The smell of pine was heavy, even in the cold air. Reminded me that the Christmas season was here.
I could feel the presence of the killer inside the tree branches, challenging me. I sensed Shanelle's presence as well, as if she were trying to tell me something. I wanted to be alone in here for a moment or two.
It was a small clearing where the murder had actually taken place. Dried blood was on the ground and had even splashed across some of the branches. He lured her in here. How did he do that? She'd be suspicious, or scared, unless she knew him from the neighborhood. It suddenly struck me. The balloon! It was just a guess, but it seemed right to me. The red balloon could have been the lure, the killer bait for the little girl.
I crouched down and was very still inside the tent of trees.
The killer liked it in here, hiding in the darkness. He doesn't like himself much, though. Prefers the dark. He likes his mind, his thoughts, but not what he looks like. There probably something distinctive about him physically.
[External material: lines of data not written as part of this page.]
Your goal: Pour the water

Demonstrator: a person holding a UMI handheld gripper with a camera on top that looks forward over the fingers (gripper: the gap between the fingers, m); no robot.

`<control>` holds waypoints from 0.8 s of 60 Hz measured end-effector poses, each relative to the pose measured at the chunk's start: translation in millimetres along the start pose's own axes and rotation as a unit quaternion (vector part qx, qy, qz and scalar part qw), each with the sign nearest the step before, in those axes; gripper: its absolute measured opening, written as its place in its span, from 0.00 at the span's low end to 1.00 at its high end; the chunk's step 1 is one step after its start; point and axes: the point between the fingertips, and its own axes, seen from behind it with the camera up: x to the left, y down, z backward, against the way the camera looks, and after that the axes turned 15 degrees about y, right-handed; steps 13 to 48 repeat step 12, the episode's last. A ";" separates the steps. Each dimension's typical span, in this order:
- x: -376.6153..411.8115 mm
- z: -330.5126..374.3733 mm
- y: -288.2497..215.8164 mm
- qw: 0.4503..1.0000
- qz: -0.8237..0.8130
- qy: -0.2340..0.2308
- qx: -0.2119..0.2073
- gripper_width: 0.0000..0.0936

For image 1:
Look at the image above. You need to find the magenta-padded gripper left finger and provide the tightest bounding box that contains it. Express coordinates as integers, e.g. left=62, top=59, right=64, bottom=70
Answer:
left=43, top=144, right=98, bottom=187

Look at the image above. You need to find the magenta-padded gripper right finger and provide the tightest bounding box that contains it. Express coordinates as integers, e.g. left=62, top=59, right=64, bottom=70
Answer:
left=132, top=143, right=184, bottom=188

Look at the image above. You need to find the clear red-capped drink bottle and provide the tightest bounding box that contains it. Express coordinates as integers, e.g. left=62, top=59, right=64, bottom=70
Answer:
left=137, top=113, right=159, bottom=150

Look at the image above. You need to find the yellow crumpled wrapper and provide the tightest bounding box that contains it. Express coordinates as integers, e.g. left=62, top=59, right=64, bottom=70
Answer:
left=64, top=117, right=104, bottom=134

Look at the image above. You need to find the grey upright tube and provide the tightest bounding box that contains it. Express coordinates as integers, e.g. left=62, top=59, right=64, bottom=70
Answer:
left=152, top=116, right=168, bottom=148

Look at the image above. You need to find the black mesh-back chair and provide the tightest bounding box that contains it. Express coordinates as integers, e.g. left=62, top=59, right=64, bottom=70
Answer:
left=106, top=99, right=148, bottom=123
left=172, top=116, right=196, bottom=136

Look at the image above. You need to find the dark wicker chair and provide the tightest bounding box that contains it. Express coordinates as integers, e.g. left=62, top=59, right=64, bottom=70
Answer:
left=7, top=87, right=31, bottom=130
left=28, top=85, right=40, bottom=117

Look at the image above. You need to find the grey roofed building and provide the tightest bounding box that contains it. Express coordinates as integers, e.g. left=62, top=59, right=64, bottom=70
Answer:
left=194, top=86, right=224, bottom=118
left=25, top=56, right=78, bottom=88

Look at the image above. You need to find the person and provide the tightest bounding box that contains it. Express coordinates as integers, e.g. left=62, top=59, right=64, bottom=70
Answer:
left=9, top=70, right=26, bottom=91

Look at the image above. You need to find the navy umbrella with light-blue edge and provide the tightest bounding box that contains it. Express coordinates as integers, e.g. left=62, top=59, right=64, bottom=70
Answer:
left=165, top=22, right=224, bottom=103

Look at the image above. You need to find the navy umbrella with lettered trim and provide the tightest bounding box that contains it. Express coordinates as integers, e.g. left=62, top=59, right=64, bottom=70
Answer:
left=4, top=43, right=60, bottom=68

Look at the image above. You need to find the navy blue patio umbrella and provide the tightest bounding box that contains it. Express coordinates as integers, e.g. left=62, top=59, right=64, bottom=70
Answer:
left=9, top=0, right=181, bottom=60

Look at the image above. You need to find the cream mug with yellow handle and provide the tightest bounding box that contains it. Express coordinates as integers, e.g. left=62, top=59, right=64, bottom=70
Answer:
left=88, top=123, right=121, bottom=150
I didn't know any of that for sure, but it seemed right; it felt right as I crouched at the murder site.
He was hiding in here, probably because there something about him people might remember. If so, it was a good clue.
I could see Shanelie Green's battered face again. Then an image of my dead wife, Maria, came to me. I could feel the rage climbing from my gut to my throat, blowing and billowing inside me. I thought of Jannie and Damon.
I had one more thought about the child killer: anger usually implies an awareness of self-worth. Strange, but true. The killer was angry because he believed in himself much more than the world did.
Finally, I rose up and pushed my way back out of the hideaway. I'd had enough.
“Haul down that balloon,” I called to a patrolman. “Get that damn balloon out of the tree now. It's evidence.”
THERE WAS SOMETHING distinctive about him physically. I was almost certain of it. It was a place to start.
That afternoon Sampson and I were out on the street again, working near the Northfield Village projects. The Washington newspapers and TV hadn't bothered much about the murder of a little girl in Southeast. Instead, they were filled with stories about the killing of Senator Fitzpatrick by the so-called Jack and Jill stalkers. Shanelle Green didn't seem to matter very much.
Except to Sampson and me. We had seen Shanelle's broken body and met her heartbroken parents. Now we talked to our street sources, but also to our neighbors. We continued to let people see us working, walking the streets.
“I sure do love a good homicide. Love walking the mean streets in the dead cold of winter,” Sampson opined as we went past a local dealer's black-on-blackJeep. It was blaring rap, lots of bass.
“Love the suffering, the stench, the funky sounds.” His face was flat. Beyond angry. Philosophical.